One of my regulars had a cabin in the woods with a jacuzzi. One day, I noticed birds about the size of a thrush running in the grassy driveway. I was ready to dismiss them at Swainson’s thrushes, but the run was wrong and the shape…wait…that’s kind of a young pheasant shape…no pheasants in Alaska…wrong habitat for ptarmigan…what else…holy crap…SPRUCE GROUSE BABIES!
And there we were. All of us frozen. The grouse realizing something was moving in the driveway that hadn’t been moving before. Me, frozen hoping not to disturb them. Eventually the attention span of youth won and the chicks continued to forage while mom kept a watchful eye on me. I tried to play it cool and grab my scope from inside the cabin to get pictures and video.
And there we have it, I had a perfect nemesis/life bird experience of the summer:
I found a displaying male bird on my own while doing something I love like bike riding.
I got a female outside my office.
I got to show someone else who needed spruce grouse (with the magic of a sled dog).
I got to see a female with chicks.
Who knows if I’ll ever see one in Minnesota.
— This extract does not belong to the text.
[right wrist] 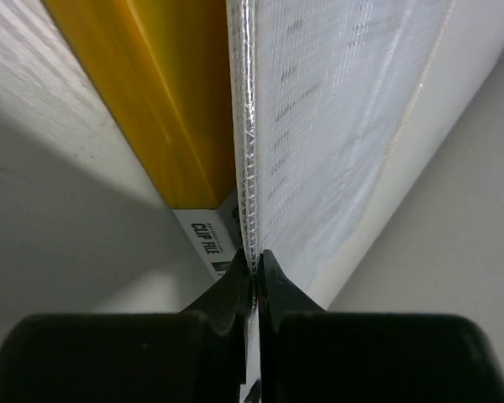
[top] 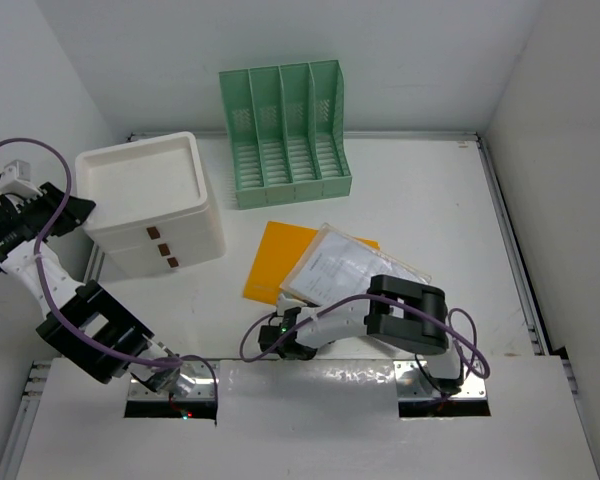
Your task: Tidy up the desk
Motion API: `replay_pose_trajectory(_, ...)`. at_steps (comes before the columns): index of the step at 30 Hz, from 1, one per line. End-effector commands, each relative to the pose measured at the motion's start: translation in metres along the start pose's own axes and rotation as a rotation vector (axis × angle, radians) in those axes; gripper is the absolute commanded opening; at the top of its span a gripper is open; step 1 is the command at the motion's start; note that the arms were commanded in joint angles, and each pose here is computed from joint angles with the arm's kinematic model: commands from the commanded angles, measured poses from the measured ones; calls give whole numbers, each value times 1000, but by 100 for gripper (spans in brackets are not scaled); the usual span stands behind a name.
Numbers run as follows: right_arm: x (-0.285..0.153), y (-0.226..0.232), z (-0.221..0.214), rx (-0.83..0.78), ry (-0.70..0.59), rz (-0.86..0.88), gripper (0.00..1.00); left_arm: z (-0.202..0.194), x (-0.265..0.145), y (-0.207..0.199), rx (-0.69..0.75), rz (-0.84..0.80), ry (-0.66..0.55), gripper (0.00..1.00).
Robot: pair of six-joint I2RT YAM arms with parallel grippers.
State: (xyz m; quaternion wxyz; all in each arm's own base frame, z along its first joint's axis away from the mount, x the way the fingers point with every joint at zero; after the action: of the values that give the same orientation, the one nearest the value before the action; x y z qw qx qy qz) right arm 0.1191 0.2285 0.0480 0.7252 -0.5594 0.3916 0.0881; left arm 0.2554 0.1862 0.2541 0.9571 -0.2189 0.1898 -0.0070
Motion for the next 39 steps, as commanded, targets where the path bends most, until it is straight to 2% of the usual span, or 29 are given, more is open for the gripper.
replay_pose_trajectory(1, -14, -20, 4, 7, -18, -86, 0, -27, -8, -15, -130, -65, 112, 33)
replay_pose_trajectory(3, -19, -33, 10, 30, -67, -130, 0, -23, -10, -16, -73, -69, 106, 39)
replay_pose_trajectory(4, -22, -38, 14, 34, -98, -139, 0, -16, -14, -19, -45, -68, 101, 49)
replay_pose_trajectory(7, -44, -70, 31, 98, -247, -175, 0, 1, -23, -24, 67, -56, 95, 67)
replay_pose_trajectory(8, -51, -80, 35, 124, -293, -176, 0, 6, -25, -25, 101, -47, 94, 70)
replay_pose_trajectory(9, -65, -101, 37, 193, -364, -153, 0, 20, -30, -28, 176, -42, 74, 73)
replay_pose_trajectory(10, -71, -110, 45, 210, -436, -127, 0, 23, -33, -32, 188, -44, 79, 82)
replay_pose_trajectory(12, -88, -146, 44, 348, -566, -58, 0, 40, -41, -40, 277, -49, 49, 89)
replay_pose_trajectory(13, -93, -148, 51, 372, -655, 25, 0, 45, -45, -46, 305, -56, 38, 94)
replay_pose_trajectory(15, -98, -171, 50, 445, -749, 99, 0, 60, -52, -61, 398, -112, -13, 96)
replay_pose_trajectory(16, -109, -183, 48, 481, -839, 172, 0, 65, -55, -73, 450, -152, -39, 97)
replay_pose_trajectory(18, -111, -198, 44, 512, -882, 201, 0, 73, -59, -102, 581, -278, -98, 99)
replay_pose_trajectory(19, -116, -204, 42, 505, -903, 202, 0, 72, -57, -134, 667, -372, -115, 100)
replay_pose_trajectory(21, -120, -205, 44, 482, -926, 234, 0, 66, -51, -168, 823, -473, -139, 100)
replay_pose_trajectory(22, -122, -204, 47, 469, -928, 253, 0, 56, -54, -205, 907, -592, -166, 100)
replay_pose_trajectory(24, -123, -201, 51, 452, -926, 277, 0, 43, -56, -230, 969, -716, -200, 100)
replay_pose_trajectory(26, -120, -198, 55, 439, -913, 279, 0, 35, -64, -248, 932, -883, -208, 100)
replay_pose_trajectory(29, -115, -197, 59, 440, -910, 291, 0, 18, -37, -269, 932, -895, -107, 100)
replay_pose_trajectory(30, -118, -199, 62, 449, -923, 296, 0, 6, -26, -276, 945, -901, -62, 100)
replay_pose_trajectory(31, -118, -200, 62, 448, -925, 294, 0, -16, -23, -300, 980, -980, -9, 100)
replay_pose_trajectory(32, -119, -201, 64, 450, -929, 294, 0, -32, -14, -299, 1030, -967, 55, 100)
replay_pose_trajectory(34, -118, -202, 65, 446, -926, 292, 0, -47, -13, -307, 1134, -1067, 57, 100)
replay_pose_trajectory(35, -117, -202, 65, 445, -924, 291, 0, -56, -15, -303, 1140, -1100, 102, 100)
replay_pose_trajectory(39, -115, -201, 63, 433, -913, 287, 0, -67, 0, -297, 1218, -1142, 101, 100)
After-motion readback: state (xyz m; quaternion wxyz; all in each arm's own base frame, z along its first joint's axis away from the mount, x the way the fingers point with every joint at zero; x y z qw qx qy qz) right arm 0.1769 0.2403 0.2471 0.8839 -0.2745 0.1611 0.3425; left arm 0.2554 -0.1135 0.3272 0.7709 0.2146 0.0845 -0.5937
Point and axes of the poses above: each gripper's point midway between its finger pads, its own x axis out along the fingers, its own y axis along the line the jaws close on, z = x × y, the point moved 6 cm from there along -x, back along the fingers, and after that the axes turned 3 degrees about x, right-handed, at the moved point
And goodness knows that I have received plenty of good natured ribbing that I can’t really count spruce grouse until I’ve seen them in Minnesota.
But the big takeaway that I have is that some birds just need to happen. You can chase them all you want, but at the end of the day, the only way to get them is to let go and just let them happen. And when the time is right, they eventually will happen for you.